Now we see in a mirror, dimly, but then we will see face to face. Now I know only in part; then I will know fully, even as I have been fully known.
First Corinthians 13:12
Last Friday, I walked a long way down trails out at the Navarino Wildlife Area on which I had never traveled not seeing any flowers at all. When I did come across some flowers, I had no idea what they were even after spending an even longer time at home studying every list of Wisconsin wild flowers on the internet, including one list I hadn't imagined existed, because although the list included lots of lovely flowers that were not dignified with the name "flower," they were, for some reason, called weeds, a lot of which are just as lovely as wild flowers.
That the flowers I saw last Friday are regarded as neither flowers nor weeds is even more confusing. I’m still not sure what the rational basis is for distinguishing between a weed and a wildflower. Maybe there is a rational reason that there’s a distinction between weeds and flowers. Maybe there isn’t. Dandelions were listed as weeds. Just because we don’t like a particular flower doesn’t mean it’s no longer a flower. That’s not rational.
As much time as I spent trying to get a nice picture of those flowers, I didn't get a nice picture of them, so I couldn't include a picture of them with this blog, nor could I post a picture of them on my i naturalist page, so I could get help figuring out what it was.
As I was taking pictures that didn't turn out, a copper butterfly of some kind (I looked the butterfly up to, too, on every internet database for Wisconsin butterflies I could find, and none of them looked quite right, but I do know it was a butterfly and not a moth or a weed, because its wings folded up and not flat). The butterfly liked the unknown flowering plant a lot, thank you very much, but he or she was extremely wary of me and wouldn’t sit still for a second for a picture.
After looking at every single flower in every single Wisconsin wild flower database on the internet, I intuited a theory about the flower based on my repeated enumeration of the facts about the flower. A lot of the flowers were growing together, sprouting small (maybe an inch in diameter), white, spherical flower clusters at the end of red stems, that were creeping along the ground and that terminated in three, dark green, slightly serrated leaves.
Yup. Poison ivy.
Very young poison ivy. I had never seen poison ivy at that stage of its life before, having never had the time and a wild enough place available for weekly spring walks. It didn't look like the classic, immediately identifiable, mature poison ivy that covers the sunny sides of trails and ridges and hills. But it wasn't mature, and I'm still pretty sure it was poison ivy.
Lucky I didn't touch it.
That I remember.
Maybe when it’s young, it’s only Mildly Irritating Ivy, instead of Poison Ivy. Poison. That’s a pretty strong word.

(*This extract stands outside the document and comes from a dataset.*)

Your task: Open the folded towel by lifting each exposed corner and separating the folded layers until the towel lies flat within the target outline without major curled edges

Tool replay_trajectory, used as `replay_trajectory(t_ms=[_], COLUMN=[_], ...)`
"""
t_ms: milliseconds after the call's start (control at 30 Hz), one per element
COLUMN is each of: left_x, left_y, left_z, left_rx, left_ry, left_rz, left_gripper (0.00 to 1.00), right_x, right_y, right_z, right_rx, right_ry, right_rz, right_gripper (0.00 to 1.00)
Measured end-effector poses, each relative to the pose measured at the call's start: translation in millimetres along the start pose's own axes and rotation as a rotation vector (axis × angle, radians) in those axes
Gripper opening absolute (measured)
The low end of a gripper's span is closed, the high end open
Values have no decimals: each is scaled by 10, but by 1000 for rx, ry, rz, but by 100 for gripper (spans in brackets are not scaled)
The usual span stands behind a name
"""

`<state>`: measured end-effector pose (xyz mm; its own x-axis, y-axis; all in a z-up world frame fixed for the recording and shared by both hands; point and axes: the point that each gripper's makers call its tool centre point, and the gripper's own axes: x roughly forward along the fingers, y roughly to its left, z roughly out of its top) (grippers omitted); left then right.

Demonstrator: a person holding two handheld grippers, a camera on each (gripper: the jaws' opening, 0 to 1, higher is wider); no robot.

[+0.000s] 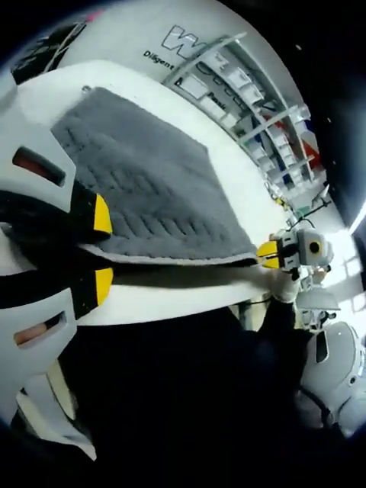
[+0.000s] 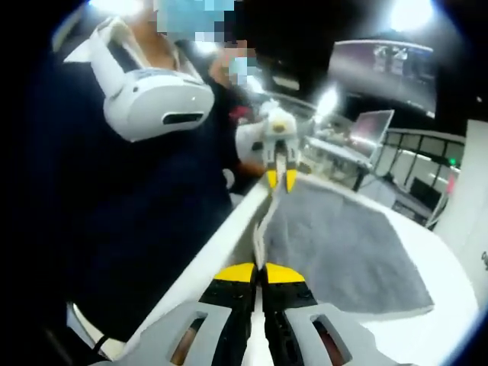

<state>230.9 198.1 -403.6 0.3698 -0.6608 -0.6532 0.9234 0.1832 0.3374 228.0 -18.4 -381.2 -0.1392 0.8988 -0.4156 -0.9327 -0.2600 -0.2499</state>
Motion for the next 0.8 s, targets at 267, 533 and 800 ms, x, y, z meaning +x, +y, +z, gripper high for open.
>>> replay_trajectory(t_ms=[267,533,800], left_x=[-9,-18,-47], left_y=[-34,-46,-27], left_z=[-28,-43,33], left_rx=[-60,-34,25], left_ry=[-9,-18,-80], left_rz=[-37,-47,-20], left_gripper=[6,6,12], right_x=[35,126,32], right_y=[89,201,238], right_z=[-96,-151,-28], right_rx=[22,39,25], right_ry=[34,70,-3], right_rz=[20,75,91], right_gripper=[0,0,1])
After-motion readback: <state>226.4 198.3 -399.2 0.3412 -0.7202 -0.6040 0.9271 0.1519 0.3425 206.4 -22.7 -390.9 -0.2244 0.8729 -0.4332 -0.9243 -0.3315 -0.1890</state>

The path, like two of the other paths I took that day, ended in a swamp. On the return trip from the swamp, I noticed occasional, small, single sprouts with three pointy leaves with yellow veins in deep furrows, one of which had a furled white flower about to bloom, another of which, and only one of which, I later found fully bloomed. Of which I got a better picture that I used for this blog. I'm sure Greene Isle Park is already full of trilliums. I saw the floor of a small stand of wood full of trilliums along Highway 29 on the way home. Trilliums, the quintessential northern Wisconsin spring wildflower, grows like a weed up here. This year I was in Navarino the day the first trillium bloomed. Which felt to me like some kind of weird honor or gift, since it was a secret moment no one else got to see at Navarino this year, because, well, I saw absolutely no one else anywhere out in the section of Navarino I was in.
It may be, of course, that there aren’t a lot of people in the world who are interested in hiking through tick and poison ivy-infested trails that dead end in swamps.
But, of course, you don't know a trail dead ends in a swamp unless you walk on it, especially since there are no complete maps of the trails out at Navarino available. So, if you want to know anything about Navarino, you have to risk walking a half an hour down a trail that ends in a swamp.
And a half an hour back.
That adds up.
Yet, even walking down trails that dead end in a swamp, I have seen lots of new things: Friday, I saw
· a copper butterfly,
· poison ivy when it was young and intriguing, not mature and luxuriantly toxic,
· and the first trillium to bloom north of Kunesh.
I've always been late for first blooms. Not this year. Down dead end trails there are lots of things to see. On Friday I also saw:
· spring peepers,
· water striders,
· and an amazing picture in the water of a creek simultaneously revealing rotting sticks on the bottom and newly leafing branches towering above it.
The gently wavering surface of the clear water allowed me to see both at the same time, if imperfectly.